Due to strongly rising temperatures in the Arctic, this gigantic freezer is thawing fast. Microorganisms can now breakdown the old carbon trapped in it, releasing carbon dioxide and methane into the environment.

The warming process is accelerated by these greenhouse gases. More greenhouse gases are produced from the permafrost as the climate warms, which raises temperatures and accelerates the thawing of frozen soils and sediments.

“There is a feedback of carbon in permafrost with climate, the strength of which depends largely on those factors that influence microbial degradation,” said Janet Rethemeyer.

In the joint research project, scientists from the Institute of Zoology at the University of Cologne, the University of Tübingen, the Technical University of Munich, and the Alfred-Wegener-Institute in Potsdam studied long permafrost cores from the Siberian Arctic.

The cores are made of extremely ice-rich, fine-grained sediments that are loess-like in our latitudes and were deposited over vast swaths of Siberia and Alaska during the last ice age. The cores, up to 12 metres long, comprise sediments deposited over a period of up to 55,000 years.

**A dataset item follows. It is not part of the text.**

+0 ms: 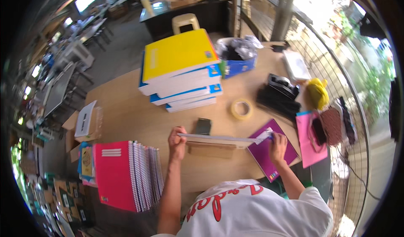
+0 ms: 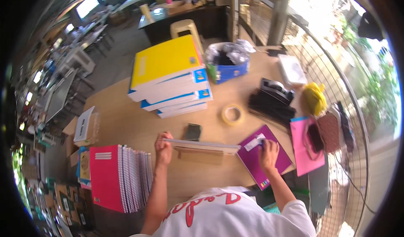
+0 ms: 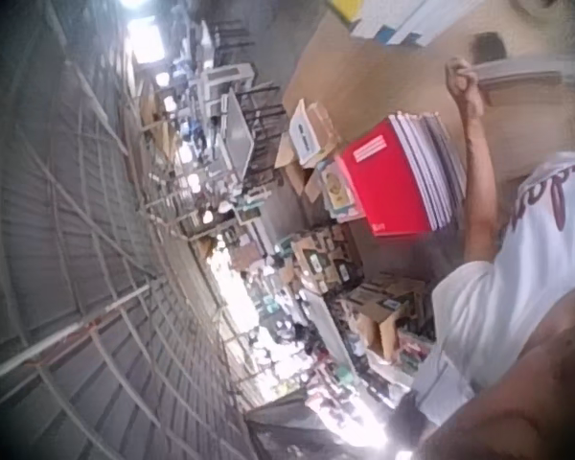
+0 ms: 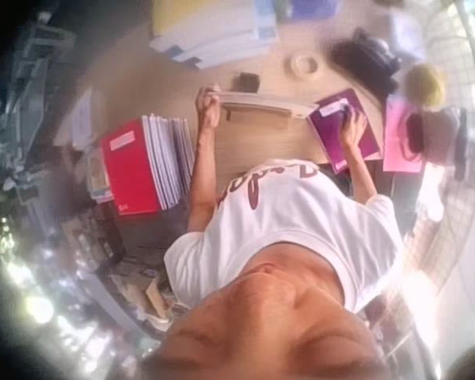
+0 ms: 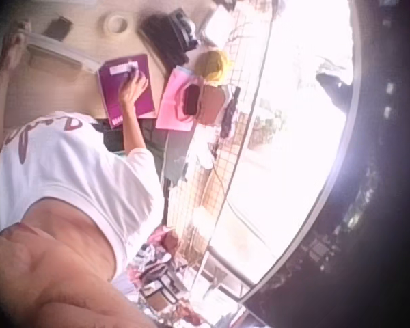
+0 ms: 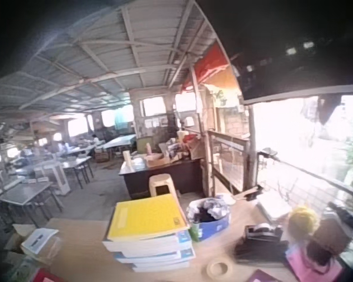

The analyses of the permafrost cores show that a significant part (25-35 %) of the carbon is associated with the mineral particles and thus more difficult to access for microorganisms.

“Predictions of interactions between thawing permafrost and climate are very complicated because the microbial degradability of the organic material in the sediments has varied greatly over the last 55,000 years. This is due to the different climatic conditions during this long period of deposition,” Janet Rethemeyer explained.

The binding of carbon to the mineral particles was worse under warmer, wetter settings, while the binding was stronger under colder, drier conditions, especially to iron oxides. Stronger binding to iron oxides means that the decomposition rates of old plant material are lower, as Professor Dr. Michael Bonkowski from the Institute of Zoology, Department of Terrestrial Ecology at the University of Cologne has shown in laboratory experiments.

“These new findings can make a significant contribution to making computer models for forecasting greenhouse gas emissions from thawing permafrost more reliable,” said Jannik Martens, who is currently conducting research at Columbia University in New York.